The head-mounted AR device 230 is in the form of an AR or virtual reality (VR) headset, generally comprising a display screen 232 and a camera 234 (e.g., ZED Dual 4MP Camera (720p)). The camera 234 may be an integrated or attached camera and is configured to capture a plurality of images of the environment as the head-mounted AR device 230 is moved through the environment by the athlete. The camera 234 is configured to generate image frames of the environment, each of which comprises a two-dimensional array of pixels. Each pixel has corresponding photometric information (intensity, color, and/or brightness). In some embodiments, the camera 234 is configured to generate RGB-D images in which each pixel has corresponding photometric information and geometric information (depth and/or distance). In such embodiments, the camera 234 may, for example, take the form of two RGB cameras configured to capture stereoscopic images, from which depth and/or distance information can be derived, or an RGB camera with an associated IR camera configured to provide depth and/or distance information.
The display screen 232 may comprise any of various known types of displays, such as LCD or OLED screens. In at least one embodiment, the display screen 232 is a transparent screen, through which a user can view the outside world, on which certain graphical elements are superimposed onto the user's view of the outside world. In the case of a non-transparent display screen 232, the graphical elements may be superimposed on real-time images/video captured by the camera 234.
In some embodiments, the head-mounted AR device 230 may further comprise a variety of sensors 236. In some embodiments, the sensors 236 include sensors configured to measure one or more accelerations and/or rotational rates of the head-mounted AR device 230. In one embodiment, the sensors 236 comprise one or more accelerometers configured to measure linear accelerations of the head-mounted AR device 230 along one or more axes (e.g., roll, pitch, and yaw axes) and/or one or more gyroscopes configured to measure rotational rates of the head-mounted AR device 230 along one or more axes (e.g., roll, pitch, and yaw axes). In some embodiments, the sensors 236 may include inside-out motion tracking sensors configured to track the human body motion of the user within the environment, in particular positions and movements of the head and hands of the user.

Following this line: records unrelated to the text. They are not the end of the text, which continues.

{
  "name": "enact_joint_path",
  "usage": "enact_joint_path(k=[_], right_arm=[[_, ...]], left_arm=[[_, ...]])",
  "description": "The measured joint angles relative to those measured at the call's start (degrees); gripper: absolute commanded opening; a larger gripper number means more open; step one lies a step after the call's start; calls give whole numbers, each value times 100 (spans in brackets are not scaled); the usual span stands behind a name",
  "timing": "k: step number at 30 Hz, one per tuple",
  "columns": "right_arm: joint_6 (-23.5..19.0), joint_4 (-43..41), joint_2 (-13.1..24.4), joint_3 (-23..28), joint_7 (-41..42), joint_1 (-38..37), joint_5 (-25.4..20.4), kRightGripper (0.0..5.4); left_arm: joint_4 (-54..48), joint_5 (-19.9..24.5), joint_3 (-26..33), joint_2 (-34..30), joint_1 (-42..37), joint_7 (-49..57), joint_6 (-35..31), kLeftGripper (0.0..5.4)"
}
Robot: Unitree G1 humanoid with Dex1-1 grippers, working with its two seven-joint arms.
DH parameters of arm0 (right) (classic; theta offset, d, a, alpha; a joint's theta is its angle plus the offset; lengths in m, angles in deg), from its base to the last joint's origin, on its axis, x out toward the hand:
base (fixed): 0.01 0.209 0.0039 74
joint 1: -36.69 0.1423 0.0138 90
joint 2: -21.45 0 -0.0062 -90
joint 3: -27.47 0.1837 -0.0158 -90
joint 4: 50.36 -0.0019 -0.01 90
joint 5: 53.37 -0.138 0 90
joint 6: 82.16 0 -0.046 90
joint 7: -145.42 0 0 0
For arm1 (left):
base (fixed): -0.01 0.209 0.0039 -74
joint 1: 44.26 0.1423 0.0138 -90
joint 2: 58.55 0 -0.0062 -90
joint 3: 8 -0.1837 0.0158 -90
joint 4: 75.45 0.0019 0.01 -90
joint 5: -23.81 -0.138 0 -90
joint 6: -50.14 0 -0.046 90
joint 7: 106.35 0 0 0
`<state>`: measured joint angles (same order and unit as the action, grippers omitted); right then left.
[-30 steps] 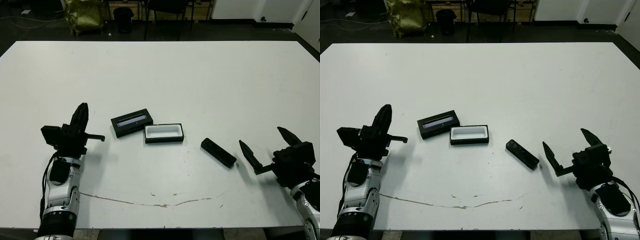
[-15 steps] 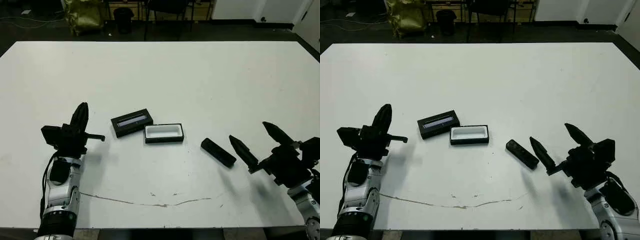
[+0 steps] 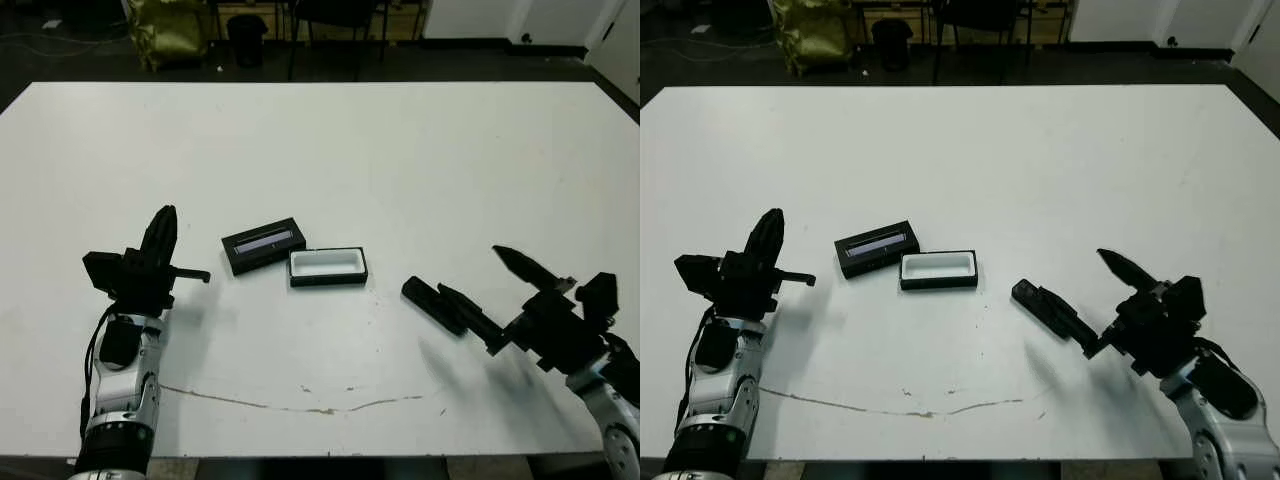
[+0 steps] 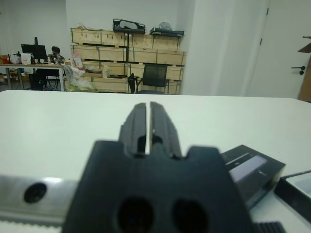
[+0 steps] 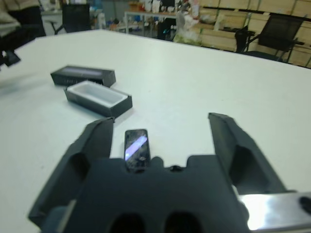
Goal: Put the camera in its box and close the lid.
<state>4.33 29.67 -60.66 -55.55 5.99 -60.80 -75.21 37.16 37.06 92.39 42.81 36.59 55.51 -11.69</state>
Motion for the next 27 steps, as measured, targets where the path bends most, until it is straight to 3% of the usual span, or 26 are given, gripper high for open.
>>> enact_joint_path(k=[10, 15, 18, 21, 27], right_arm=[[-565, -65, 121, -342, -74, 27, 266, 178], [-480, 174, 162, -491, 116, 65, 354, 201], [-761, 26, 221, -567, 106, 62, 371, 235], [-1017, -195, 268, -609, 76, 47, 381, 221], [-1086, -136, 461, -643, 132, 53, 503, 240]], left_arm=[[-28, -7, -6, 0, 17, 19, -7, 0], [-28, -17, -5, 1, 18, 39, -6, 0], [-30, -12, -5, 1, 18, 38, -14, 0], [-35, -10, -6, 1, 19, 38, -31, 0], [-26, -10, -5, 0, 19, 13, -20, 0]])
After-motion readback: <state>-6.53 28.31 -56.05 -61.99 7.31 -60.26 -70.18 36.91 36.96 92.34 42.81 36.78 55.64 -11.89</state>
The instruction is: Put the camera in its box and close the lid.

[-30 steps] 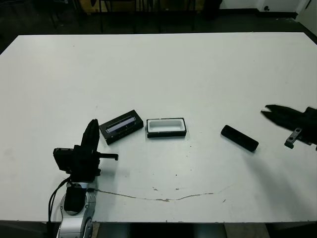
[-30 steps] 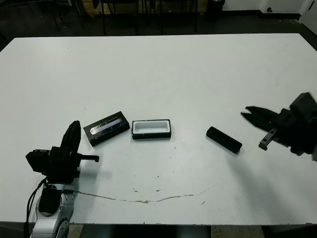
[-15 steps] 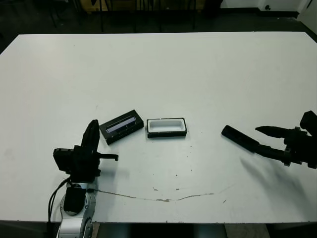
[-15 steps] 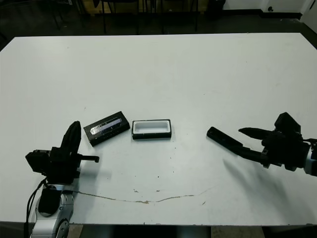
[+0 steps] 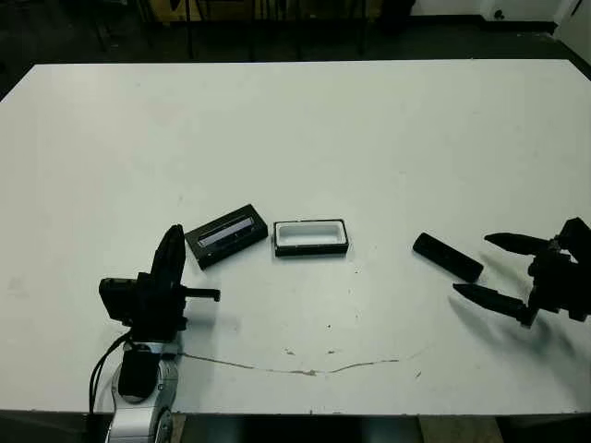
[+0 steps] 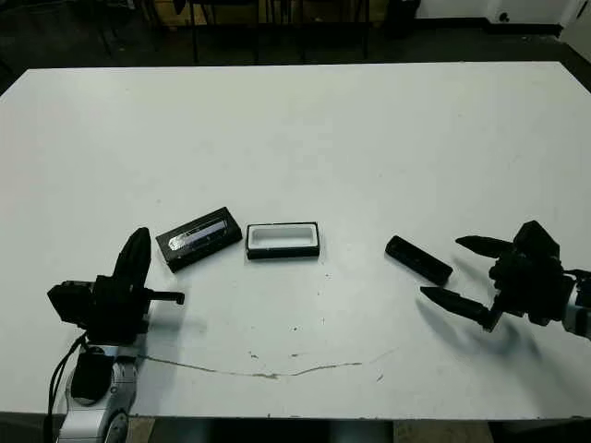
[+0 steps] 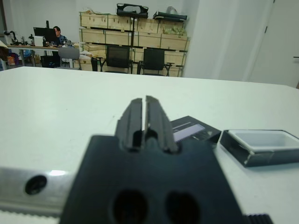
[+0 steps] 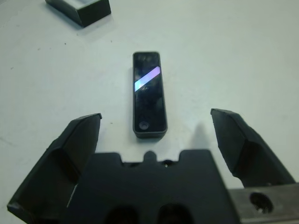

The head-mounted AR device 230 may also include a battery or other power source (not shown) configured to power the various components within the head-mounted AR device 230, which may include the processing system 210, as mentioned above. In one embodiment, the battery of the head-mounted AR device 230 is a rechargeable battery configured to be charged when the head-mounted AR device 230 is connected to a battery charger configured for use with the head-mounted AR device 230.
The program instructions stored on the memory 214 include an AR sports training program 218. As discussed in further detail below, the processor 212 is configured to execute the AR sports training program 218 to provide detached and embodied AR visualizations and feedback for sports training. In one embodiment, the program instructions stored on the memory 214 further include an AR graphics engine 220 (e.g., Unity3D engine), which is used to render the intuitive visual interface of the AR sports training program 218. Particularly, the processor 212 is configured to execute the AR graphics engine 220 to superimpose on the display screen 232 graphical elements to provide detached and embodied AR visualizations and feedback for sports training. In the case of a non-transparent display screen 232, the graphical elements may be superimposed on real-time images/video captured by the camera 234.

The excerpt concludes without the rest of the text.